■ **GOAL OF THE EXERCISE**
Of the entries below, return exactly those lines that fall between the one containing "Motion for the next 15" and the one containing "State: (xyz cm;", the two end lines included.

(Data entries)
* * * *

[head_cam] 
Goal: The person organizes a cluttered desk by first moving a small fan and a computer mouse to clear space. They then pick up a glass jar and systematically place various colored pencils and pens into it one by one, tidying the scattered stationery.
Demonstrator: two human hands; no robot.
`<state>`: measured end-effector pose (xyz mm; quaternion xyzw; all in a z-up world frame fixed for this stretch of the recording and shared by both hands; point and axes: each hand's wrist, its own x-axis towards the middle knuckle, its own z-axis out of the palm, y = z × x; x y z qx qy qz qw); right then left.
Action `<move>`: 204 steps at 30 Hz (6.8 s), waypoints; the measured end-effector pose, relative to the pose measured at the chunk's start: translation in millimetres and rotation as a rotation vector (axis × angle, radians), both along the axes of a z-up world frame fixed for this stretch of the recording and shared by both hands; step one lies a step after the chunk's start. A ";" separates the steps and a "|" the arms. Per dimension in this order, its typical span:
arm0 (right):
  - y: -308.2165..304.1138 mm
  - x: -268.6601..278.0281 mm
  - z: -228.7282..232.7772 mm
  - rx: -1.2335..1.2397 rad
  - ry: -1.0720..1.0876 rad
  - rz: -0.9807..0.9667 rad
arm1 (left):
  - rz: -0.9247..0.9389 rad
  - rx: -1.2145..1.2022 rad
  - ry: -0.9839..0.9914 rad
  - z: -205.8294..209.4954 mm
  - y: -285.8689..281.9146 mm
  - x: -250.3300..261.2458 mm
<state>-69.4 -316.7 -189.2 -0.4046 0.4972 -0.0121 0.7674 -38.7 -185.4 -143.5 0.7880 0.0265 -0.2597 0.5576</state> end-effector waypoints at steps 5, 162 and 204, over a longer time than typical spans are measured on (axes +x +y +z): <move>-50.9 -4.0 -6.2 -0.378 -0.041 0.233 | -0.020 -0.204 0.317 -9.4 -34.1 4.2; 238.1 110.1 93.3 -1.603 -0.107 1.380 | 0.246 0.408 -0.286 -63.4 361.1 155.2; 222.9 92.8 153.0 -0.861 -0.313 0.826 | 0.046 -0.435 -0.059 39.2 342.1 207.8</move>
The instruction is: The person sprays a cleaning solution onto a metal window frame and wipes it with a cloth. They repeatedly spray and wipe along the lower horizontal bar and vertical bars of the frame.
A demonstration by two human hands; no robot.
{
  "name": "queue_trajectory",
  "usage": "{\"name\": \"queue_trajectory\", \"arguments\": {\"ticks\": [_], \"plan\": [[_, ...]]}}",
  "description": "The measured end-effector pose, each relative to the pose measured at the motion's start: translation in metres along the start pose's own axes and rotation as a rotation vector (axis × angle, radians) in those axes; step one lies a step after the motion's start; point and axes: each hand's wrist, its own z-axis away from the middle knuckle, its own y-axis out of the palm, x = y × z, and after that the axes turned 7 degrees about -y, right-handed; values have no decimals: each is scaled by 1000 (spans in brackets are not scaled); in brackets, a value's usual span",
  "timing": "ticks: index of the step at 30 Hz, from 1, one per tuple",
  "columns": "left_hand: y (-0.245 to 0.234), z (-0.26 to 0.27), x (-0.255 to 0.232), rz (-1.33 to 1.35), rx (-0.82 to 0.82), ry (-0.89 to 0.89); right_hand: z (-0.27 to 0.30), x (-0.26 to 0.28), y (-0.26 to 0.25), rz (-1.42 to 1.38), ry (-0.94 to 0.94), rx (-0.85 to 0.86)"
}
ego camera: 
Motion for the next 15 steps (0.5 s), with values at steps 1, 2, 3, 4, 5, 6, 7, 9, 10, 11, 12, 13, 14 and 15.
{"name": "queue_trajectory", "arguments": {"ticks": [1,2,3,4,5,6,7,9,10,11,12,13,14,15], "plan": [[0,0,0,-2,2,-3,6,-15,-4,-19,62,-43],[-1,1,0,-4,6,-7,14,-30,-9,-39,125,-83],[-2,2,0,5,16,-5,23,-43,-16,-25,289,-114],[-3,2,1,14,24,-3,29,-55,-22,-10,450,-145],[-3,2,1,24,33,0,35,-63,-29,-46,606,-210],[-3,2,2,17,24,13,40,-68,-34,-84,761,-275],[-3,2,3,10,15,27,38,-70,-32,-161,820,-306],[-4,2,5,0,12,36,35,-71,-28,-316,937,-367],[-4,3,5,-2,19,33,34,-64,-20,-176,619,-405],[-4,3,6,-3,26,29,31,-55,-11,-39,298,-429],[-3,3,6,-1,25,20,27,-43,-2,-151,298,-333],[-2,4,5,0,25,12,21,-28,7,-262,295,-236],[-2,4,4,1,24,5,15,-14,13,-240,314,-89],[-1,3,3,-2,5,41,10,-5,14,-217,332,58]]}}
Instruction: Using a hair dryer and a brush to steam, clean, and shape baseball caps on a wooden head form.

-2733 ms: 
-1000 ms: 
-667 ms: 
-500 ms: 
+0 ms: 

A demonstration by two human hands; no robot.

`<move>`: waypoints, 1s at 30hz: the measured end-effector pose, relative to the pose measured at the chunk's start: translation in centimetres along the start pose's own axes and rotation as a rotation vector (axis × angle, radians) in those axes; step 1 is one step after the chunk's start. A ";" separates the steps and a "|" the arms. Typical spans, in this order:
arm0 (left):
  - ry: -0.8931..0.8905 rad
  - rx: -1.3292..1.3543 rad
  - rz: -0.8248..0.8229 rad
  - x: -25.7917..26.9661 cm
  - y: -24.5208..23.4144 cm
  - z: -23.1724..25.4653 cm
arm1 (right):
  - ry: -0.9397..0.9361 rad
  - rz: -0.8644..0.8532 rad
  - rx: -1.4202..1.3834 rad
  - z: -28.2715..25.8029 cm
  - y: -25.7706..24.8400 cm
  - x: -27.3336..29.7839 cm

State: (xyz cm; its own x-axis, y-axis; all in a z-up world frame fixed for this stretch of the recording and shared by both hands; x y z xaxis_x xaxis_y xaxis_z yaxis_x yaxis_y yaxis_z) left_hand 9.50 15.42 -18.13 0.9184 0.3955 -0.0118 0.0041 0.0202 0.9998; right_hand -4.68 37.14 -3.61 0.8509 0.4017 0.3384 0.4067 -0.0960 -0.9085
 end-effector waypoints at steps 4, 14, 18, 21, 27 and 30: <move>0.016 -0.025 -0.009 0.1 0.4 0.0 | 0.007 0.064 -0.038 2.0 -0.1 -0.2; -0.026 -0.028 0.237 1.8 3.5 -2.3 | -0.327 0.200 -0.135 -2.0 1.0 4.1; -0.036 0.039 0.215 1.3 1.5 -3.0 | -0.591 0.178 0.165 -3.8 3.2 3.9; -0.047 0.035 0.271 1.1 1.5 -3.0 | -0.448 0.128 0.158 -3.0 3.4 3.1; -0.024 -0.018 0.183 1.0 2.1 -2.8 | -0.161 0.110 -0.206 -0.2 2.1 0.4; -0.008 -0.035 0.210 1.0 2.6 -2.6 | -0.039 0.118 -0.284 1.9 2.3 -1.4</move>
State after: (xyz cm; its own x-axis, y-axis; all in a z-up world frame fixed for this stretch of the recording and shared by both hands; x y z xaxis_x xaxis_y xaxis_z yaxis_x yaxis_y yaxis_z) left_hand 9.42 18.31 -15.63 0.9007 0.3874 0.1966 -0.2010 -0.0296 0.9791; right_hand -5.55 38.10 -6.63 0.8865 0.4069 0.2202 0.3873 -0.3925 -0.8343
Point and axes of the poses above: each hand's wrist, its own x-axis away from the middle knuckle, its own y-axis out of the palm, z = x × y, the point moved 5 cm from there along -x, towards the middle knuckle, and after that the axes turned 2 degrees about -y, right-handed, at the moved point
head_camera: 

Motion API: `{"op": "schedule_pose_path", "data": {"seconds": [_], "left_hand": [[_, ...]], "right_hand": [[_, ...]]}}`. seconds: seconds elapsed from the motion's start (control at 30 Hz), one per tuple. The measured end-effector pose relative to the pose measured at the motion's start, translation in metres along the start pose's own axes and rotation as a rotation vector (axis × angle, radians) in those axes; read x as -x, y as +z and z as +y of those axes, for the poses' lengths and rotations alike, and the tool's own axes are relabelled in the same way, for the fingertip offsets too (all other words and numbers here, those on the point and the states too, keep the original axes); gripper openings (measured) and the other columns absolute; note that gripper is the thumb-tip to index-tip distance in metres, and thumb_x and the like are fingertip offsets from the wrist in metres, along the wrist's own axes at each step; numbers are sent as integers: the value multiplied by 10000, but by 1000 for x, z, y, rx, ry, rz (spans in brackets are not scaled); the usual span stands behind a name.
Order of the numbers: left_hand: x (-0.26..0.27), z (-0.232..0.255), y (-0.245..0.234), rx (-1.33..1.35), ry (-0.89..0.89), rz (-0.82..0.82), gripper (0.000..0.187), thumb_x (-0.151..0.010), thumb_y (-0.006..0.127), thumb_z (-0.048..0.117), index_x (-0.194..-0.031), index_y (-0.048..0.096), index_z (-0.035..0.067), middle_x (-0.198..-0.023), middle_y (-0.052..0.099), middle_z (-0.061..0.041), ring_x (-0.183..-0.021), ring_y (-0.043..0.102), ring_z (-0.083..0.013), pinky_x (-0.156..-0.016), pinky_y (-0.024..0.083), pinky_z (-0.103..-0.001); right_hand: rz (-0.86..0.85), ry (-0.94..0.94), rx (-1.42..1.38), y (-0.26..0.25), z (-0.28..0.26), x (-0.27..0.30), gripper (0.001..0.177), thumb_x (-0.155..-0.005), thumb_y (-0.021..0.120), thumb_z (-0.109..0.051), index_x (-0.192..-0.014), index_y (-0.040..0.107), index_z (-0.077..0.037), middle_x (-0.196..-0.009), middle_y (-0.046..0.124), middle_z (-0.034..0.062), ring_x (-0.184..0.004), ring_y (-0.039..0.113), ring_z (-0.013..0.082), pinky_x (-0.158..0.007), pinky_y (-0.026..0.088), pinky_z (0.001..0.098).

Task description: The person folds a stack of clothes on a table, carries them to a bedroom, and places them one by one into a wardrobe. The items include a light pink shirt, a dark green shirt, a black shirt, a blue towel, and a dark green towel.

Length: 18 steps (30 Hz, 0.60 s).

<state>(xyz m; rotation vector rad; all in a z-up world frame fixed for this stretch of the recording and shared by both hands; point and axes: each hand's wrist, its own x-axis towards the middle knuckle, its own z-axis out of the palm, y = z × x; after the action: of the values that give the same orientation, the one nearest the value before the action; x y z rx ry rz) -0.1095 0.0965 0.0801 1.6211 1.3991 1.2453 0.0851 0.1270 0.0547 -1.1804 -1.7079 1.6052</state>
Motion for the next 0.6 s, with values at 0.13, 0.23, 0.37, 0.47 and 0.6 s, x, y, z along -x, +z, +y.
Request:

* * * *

■ **WRITTEN RESPONSE**
Motion for the next 15 steps (0.5 s), with values at steps 1, 2, 3, 4, 5, 6, 7, 9, 10, 11, 12, 13, 14 and 15.
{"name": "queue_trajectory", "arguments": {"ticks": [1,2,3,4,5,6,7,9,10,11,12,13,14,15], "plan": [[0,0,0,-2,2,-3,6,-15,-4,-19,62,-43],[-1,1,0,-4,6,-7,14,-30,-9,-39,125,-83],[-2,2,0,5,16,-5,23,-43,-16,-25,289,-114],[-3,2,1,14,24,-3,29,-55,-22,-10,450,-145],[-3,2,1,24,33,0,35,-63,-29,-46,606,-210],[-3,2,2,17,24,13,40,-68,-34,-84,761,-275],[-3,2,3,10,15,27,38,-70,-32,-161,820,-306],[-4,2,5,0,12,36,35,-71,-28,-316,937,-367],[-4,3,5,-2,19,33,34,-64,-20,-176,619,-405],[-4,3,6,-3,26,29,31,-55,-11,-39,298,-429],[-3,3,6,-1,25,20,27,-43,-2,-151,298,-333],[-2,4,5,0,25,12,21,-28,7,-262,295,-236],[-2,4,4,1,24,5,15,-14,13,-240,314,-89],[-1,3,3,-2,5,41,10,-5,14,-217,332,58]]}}
Instruction: Using a hair dryer and a brush to steam, clean, and shape baseball caps on a wooden head form.

-2733 ms: 
-1000 ms: 
-667 ms: 
-500 ms: 
+0 ms: 

A demonstration by two human hands; no robot.

`<move>`: waypoints, 1s at 30hz: the measured end-effector pose, relative to the pose measured at the chunk's start: translation in centimetres along the start pose's own axes and rotation as a rotation vector (axis × angle, radians) in those axes; step 1 is one step after the chunk's start. A ";" separates the steps and a "|" the arms. Typical spans, in this order:
arm0 (left):
  - ry: -0.8931..0.8905 rad
  - rx: -1.3292..1.3543 rad
  - rz: -0.8248..0.8229 rad
  - x: -25.7917..26.9661 cm
  - y: -24.5208..23.4144 cm
  - z: -23.1724..25.4653 cm
arm1 (right):
  - ry: -0.9397..0.9361 rad
  - rz: -0.8644..0.8532 rad
  - rx: -1.4202..1.3834 rad
  - z: -28.2715..25.8029 cm
  - y: -25.7706..24.8400 cm
  - x: -27.3336..29.7839 cm

State: (xyz cm; its own x-axis, y-axis; all in a z-up world frame fixed for this stretch of the recording and shared by both hands; x y z xaxis_x xaxis_y xaxis_z yaxis_x yaxis_y yaxis_z) left_hand 9.50 15.42 -18.13 0.9184 0.3955 -0.0118 0.0041 0.0202 0.9998; right_hand -4.68 37.14 -3.61 0.8509 0.4017 0.3384 0.4067 -0.0960 -0.9085

No other output is expected for this exercise.